• **EXERCISE**: Below this task are records; return each one exactly and omit its images.

Items from a dataset:
_ _ _ _

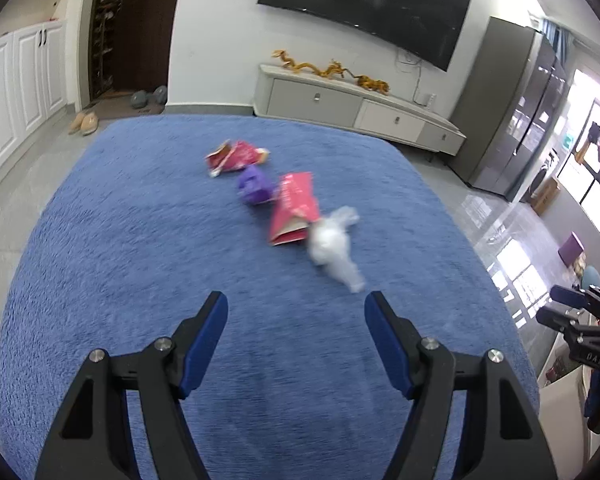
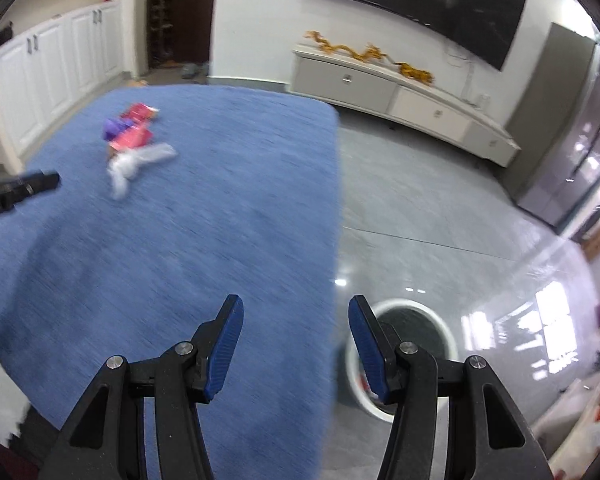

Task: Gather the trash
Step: 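Move both tools back to the remaining wrappers on the rug, then grasp the pink paper bag with left tool while right tool grasps the clear plastic bag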

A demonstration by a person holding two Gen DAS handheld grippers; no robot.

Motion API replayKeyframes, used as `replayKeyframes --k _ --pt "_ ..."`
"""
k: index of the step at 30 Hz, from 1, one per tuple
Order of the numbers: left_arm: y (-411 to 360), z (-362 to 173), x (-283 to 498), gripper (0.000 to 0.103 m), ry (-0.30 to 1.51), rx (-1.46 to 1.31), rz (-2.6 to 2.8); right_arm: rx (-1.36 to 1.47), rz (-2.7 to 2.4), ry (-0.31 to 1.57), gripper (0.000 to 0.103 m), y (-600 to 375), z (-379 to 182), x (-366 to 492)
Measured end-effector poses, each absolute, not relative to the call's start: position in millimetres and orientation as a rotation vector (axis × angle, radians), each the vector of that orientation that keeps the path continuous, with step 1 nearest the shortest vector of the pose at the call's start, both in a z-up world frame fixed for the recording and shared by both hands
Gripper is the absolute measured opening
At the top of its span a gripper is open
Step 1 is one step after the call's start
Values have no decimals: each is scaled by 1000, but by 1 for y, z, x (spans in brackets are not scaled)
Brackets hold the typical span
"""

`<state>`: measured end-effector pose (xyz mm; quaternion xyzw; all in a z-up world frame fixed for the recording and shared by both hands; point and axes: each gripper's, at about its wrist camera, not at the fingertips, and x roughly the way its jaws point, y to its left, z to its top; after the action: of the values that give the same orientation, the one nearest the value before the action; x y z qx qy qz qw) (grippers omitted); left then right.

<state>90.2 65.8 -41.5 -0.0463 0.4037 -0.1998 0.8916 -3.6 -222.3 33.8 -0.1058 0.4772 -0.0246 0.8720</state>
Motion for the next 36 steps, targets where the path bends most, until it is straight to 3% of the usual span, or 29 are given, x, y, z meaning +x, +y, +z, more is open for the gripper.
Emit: replayKeyframes --k 19,30,33,36 --pt "29 -80 215 69 985 -223 -520 -90 375 1050 52 -132 -27 111" --pt "16 -91 248 33 986 -172 -502 8 497 1056 49 -110 -55 157" --pt "19 -92 247 32 981 -177 -495 16 509 1056 36 -105 -60 162" --pt "22 -91 240 31 979 -184 -491 12 513 1054 32 -105 -57 159"
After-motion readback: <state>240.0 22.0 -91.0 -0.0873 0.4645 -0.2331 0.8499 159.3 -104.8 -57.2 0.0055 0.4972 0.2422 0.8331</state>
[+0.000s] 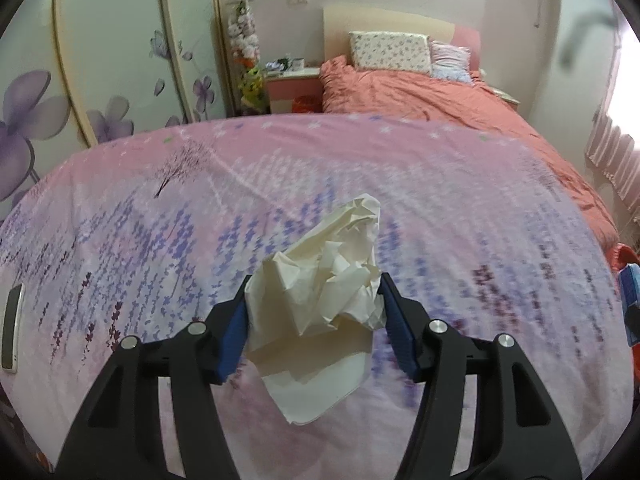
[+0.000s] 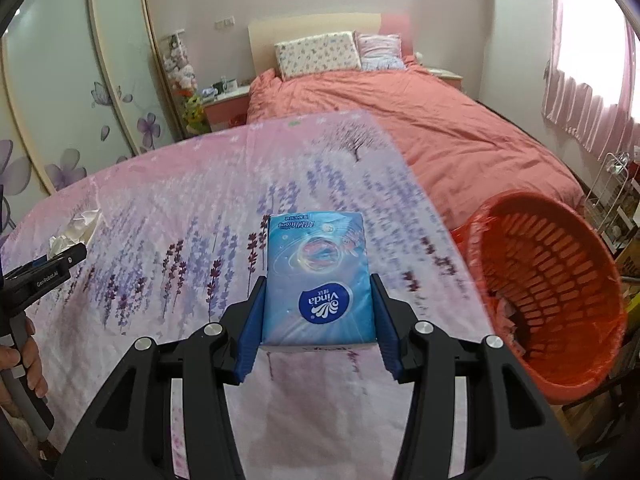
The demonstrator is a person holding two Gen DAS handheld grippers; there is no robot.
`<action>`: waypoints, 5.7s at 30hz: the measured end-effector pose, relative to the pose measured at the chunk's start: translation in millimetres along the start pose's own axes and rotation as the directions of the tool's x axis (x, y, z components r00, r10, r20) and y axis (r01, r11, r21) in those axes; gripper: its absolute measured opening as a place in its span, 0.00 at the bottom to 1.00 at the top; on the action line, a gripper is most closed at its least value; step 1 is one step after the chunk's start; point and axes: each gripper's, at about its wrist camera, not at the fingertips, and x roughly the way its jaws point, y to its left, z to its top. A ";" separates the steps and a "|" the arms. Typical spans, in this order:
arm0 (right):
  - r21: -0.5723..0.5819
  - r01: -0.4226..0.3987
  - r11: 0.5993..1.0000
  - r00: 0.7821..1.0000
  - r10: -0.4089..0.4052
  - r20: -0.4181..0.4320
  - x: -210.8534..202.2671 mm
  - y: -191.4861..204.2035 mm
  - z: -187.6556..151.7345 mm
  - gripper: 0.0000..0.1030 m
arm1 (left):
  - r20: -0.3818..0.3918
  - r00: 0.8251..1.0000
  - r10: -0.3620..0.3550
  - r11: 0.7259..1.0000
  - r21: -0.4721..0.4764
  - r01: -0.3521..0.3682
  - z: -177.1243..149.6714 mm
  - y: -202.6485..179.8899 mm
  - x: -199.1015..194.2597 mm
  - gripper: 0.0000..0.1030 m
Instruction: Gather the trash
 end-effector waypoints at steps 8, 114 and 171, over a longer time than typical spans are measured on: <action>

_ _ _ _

• **ANSWER SECTION**:
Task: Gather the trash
Step: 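Move both tools back to the remaining wrappers on the rug, then grasp the pink paper bag with left tool while right tool grasps the clear plastic bag
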
A demonstration by a person holding two Gen DAS handheld grippers; no robot.

Motion API replayKeyframes, used as `replayKeyframes --k _ --pt "_ ..."`
"""
k: index of the step at 30 Hz, from 1, one per tuple
Order of the numbers: left_arm: y (-411 to 360), z (-362 to 173), x (-283 to 498), gripper (0.000 to 0.103 m), ry (-0.30 to 1.51), rx (-1.46 to 1.31), rz (-2.6 to 2.8); right_arm: rx (-1.36 to 1.47), rz (-2.7 to 2.4), ry (-0.31 to 1.57), gripper (0.000 to 0.103 m), y (-600 to 375), z (-379 to 182), x (-366 to 492)
Measured end-effector poses, each absolute, not relative to the call's start: position in millimetres and orientation as a rotation vector (axis × angle, radians), each the vector of that orientation that keeps the path continuous, with step 1 nearest the shortest vector of the pose at the call's start, both in a z-up world frame fixed for the recording and shared by both hands
Gripper is the absolute measured opening
At the top of its span a gripper is open
Step 1 is one step after the call's start
Values have no decimals: each is scaled by 1000, but by 1 for y, z, x (spans in brackets are not scaled)
Brackets hold the typical span
"""

`<state>`: measured end-effector pose (xyz mm; quaternion xyzw; all in a z-up world frame fixed for the recording and shared by both hands; point and axes: each gripper's, at about its wrist camera, not at the fingertips, and x roughly the way its jaws point, y to its left, z to its top; after the action: of the values that give the same orientation, the one nearest the value before the action; x y z qx qy qz qw) (grippers omitted); left then right.

<state>90.2 65.8 -41.5 -0.0463 0.4037 -0.1998 0.8916 -3.6 -222.3 33.8 -0.1058 0.4772 -0.0246 0.8720</state>
Motion for the next 36 steps, targets where the path bends most, until it is straight to 3% of the usual span, or 29 are given, x, y, z meaning +x, +y, +z, more is open for the gripper.
Emit: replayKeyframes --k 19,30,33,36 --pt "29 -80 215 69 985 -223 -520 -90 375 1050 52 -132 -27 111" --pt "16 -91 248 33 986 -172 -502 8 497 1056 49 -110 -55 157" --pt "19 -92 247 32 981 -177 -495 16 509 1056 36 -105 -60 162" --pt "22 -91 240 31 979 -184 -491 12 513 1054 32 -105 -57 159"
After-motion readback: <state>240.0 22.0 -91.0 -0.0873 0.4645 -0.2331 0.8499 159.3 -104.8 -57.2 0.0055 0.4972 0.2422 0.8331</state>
[+0.000s] 
[+0.000s] 
The demonstrator is a person holding two Gen DAS handheld grippers; there is no robot.
`<action>`: waypoints, 5.7s at 30hz: the measured end-effector pose, relative to the pose measured at the chunk's start: translation in millimetres along the start pose's own axes and rotation as the directions of the tool's x axis (x, y, z components r00, r10, r20) and y axis (r01, r11, r21) in those axes; gripper: its absolute measured opening as a place in its span, 0.00 at the bottom to 1.00 at the top; on the action line, a gripper is most closed at its least value; step 1 is one step after the chunk's start; point and axes: each gripper's, at about its wrist camera, not at the fingertips, and x roughly the way its jaws point, y to its left, z to its top. A ";" separates the steps and a "|" the arms. Typical spans, in this order:
arm0 (right):
  - r21: -0.5723..0.5819
  - r01: -0.4226..0.3987
  - r11: 0.5993..1.0000
  - r00: 0.7821..1.0000
  - r10: -0.4089..0.4052
  - r20: -0.4181..0.4320
  - x: -210.8534..202.2671 mm
  - y: -191.4861..204.2035 mm
  - z: -187.6556..151.7345 mm
  - gripper: 0.0000..0.1030 m
arm1 (left):
  - r20: -0.3818..0.3918
  - r00: 0.8251..1.0000
  - r10: -0.3620..0.3550
  - r11: 0.7259..1.0000
  - r21: -0.4721..0.4764
  - r01: -0.3521..0.3682
  - z: -177.1243..149.6714 mm
  - y: -202.6485..179.8899 mm
  - x: -199.1015..194.2597 mm
  - gripper: 0.0000..0.1030 m
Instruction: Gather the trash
 end-effector waypoints at steps 8, 114 and 171, over a longer time than typical spans are measured on: <action>

The submitted response is complete.